Is bilingualism good for your brain?
The news: Yes — and overwhelming so. A new study published in Bilingualism: Language and Cognition has concluded that young bilingual students are better able to focus on "demanding mental tasks despite distractions." The study offers further proof that learning two languages has long-lasting benefits on one's mental fitness.
The study: A team led by Anglia Ruskin University's Roberto Filippi conducted a small but in-depth survey of 40 participants, 20 of whom were bilingual and 20 of whom spoke just English. The bilingual group was diverse; the BBC reports participants spoke "Italian, Spanish, Dutch, Armenian, Bengali, Polish, Russian and Portuguese" with a mean age of 8.8 years. All had highly educated parents.
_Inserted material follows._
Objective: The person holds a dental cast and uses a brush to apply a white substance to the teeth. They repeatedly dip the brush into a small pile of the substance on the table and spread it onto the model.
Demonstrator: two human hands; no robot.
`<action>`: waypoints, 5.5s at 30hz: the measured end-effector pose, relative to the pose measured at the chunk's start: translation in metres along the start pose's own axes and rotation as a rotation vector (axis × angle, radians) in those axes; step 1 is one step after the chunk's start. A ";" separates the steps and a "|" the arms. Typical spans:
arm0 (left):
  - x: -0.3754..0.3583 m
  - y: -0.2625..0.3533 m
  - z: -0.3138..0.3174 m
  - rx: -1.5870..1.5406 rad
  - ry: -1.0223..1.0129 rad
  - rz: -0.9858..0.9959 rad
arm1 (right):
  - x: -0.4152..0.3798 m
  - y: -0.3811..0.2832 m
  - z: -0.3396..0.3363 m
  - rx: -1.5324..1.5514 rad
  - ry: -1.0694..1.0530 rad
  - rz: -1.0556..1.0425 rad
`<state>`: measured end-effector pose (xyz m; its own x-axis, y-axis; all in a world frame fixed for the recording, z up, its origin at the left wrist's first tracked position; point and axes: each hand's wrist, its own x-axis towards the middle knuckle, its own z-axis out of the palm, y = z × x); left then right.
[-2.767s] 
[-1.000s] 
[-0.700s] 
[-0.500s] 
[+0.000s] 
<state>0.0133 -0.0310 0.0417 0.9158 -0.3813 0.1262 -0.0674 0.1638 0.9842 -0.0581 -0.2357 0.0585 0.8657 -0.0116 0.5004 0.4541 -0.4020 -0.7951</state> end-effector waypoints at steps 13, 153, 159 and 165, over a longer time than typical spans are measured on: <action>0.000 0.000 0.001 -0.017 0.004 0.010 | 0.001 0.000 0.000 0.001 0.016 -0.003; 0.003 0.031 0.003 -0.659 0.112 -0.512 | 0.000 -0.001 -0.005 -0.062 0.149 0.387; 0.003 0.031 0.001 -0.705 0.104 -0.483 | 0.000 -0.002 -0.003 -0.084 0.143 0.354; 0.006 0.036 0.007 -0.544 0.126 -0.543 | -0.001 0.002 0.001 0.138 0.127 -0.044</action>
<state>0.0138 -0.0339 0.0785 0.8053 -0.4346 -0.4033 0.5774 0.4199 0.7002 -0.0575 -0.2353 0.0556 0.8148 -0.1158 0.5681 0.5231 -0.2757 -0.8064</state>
Filippi and his team presented the children with images of two animals interacting on a computer screen, asking them to answer simple but grammatically complex questions about the images. They then mixed voices talking over the questions into the audio track, one in English and one in Greek.
The results? Bilingual children obtained the correct answer while the distracting Greek voice was talking 63% of the time, up from 51% in the monolingual group. The bilingual group was significantly better at filtering out background noise and focusing on the task at hand. What's more: The older the bilingual children were, the more quickly they outpaced the monolingual control group. Filippi told the Telegraph why these findings are so important:
"Previous research has shown that bilingualism has a positive effect on cognitive abilities, but there were no studies investigating whether these advantages extended to learning in noisy environments.
Primary schools are the key stages for the development of formal learning in the first years of life. However, they are also remarkably noisy.
Therefore the ability to filter out auditory interference is particularly important within the context of an educational environment."
Why it matters: The results align with another recent study that found bilingual people are able to execute novel instructions about one-half a second faster than those who speak just one language. This shows that the approximately 20% of Americans who are bilingual may have better executive functioning (the outcome of cognitive processes involved in reasoning and problem-solving, among others) than their monolingual counterparts.
Other research has indicated more benefits of learning two languages, like increased cognitive performance in old age. Since learning even one language is a strenuous task on the brain, scientists believe that learning an additional one trains the brain to rapidly switch between sets of linguistic rules, noticeably improving cognitive performance in related ways.
Filippi told the Telegraph that his research demonstrates the "acquisition of two languages in early childhood provides a beneficial effect on cognitive development." That's another strike for team bilingual, and yet more evidence the U.S. should be doing more to train students in other languages.